*WHAT YOU SHOULD DO*: Copy exactly every line below, from the first through the one that contains "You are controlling", and skip all pictures.

Dataset records
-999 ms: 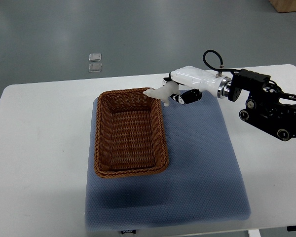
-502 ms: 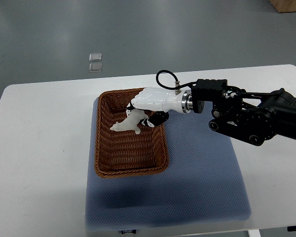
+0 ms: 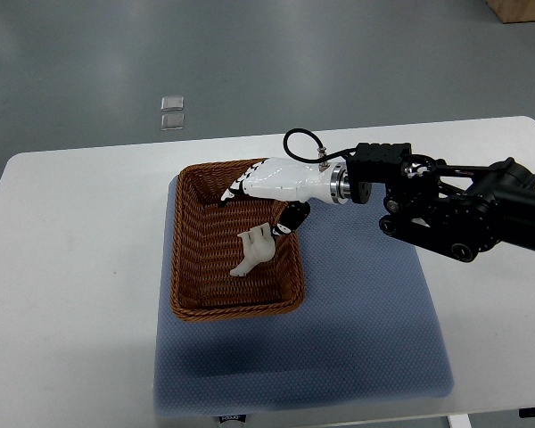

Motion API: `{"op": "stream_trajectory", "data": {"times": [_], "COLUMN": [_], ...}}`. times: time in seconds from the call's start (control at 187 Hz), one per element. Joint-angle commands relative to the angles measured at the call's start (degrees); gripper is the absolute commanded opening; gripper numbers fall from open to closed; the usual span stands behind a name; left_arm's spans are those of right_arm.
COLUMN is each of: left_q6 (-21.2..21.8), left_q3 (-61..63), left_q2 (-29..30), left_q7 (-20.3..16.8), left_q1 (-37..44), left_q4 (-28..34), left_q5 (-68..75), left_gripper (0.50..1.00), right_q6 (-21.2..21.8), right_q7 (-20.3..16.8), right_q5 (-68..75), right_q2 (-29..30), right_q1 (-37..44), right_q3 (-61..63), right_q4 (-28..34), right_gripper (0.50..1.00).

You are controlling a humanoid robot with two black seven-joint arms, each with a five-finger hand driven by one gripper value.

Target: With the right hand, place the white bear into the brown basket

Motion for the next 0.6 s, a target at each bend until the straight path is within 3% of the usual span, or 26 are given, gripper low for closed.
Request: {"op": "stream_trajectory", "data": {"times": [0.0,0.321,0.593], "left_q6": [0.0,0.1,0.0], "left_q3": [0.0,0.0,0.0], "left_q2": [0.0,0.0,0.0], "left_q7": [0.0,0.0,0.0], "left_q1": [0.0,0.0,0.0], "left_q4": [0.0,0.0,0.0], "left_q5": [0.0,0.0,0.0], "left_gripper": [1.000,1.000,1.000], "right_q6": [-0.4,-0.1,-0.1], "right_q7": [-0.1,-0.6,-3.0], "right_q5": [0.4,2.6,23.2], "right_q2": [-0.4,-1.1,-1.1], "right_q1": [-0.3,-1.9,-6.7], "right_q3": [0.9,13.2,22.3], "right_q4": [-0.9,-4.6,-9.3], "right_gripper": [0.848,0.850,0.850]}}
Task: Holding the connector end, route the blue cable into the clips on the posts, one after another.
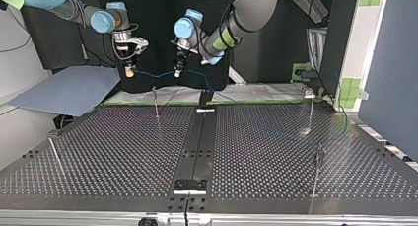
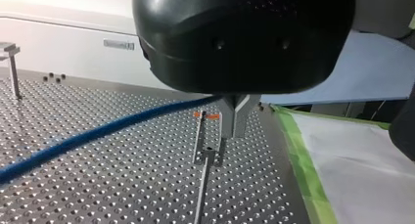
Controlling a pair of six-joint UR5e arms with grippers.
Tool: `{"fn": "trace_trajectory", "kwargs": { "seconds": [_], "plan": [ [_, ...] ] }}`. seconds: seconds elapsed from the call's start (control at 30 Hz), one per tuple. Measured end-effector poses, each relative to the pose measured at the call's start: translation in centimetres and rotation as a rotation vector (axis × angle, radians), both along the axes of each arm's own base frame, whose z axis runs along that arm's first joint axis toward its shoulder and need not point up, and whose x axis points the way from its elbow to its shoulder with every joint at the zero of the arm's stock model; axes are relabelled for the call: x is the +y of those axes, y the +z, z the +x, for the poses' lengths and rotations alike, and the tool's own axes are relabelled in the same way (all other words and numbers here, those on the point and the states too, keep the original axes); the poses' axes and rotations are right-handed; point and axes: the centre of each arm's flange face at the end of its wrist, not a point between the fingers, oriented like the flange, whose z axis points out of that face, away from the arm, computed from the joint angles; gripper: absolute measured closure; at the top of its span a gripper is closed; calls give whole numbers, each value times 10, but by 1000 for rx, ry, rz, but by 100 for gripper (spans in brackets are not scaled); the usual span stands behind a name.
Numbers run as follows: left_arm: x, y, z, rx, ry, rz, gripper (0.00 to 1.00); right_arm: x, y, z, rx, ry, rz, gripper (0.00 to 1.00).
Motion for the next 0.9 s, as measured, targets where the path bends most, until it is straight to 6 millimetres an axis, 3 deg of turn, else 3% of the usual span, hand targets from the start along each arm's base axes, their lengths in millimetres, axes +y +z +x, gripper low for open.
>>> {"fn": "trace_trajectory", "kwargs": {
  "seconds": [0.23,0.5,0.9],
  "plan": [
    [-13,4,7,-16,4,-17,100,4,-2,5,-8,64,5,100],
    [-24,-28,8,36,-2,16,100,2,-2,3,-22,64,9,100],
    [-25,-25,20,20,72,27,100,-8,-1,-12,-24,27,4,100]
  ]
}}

*ANSWER SECTION*:
-999 ms: 
-502 ms: 
+0 ms: 

Motion API: `{"op": "stream_trajectory", "data": {"times": [_], "COLUMN": [_], ...}}`. times: time in seconds from the call's start (control at 187 Hz), one per element. Joint-angle commands relative to the angles measured at the call's start (degrees); gripper is the absolute commanded opening; gripper numbers fall from open to closed; the usual span stands behind a name; left_arm's spans are those of right_arm.
COLUMN is each of: left_q6 (-21.2..21.8), left_q3 (-61..63), left_q2 (-29..30), left_q7 (-20.3..16.8), left_q1 (-37..44), left_q4 (-28..34), left_q5 (-68..75), left_gripper (0.50..1.00), right_q6 (-21.2..21.8), right_q7 (-20.3..16.8), right_q5 (-68..75), right_q2 (-29..30), right_q1 (-37..44), right_q3 (-61..63), right_q4 (-28..34), right_gripper (0.50..1.00).

You are controlling a humanoid robot with two black seven-joint arms, each with a five-finger hand driven by one gripper value.

Work on this exercise is complete.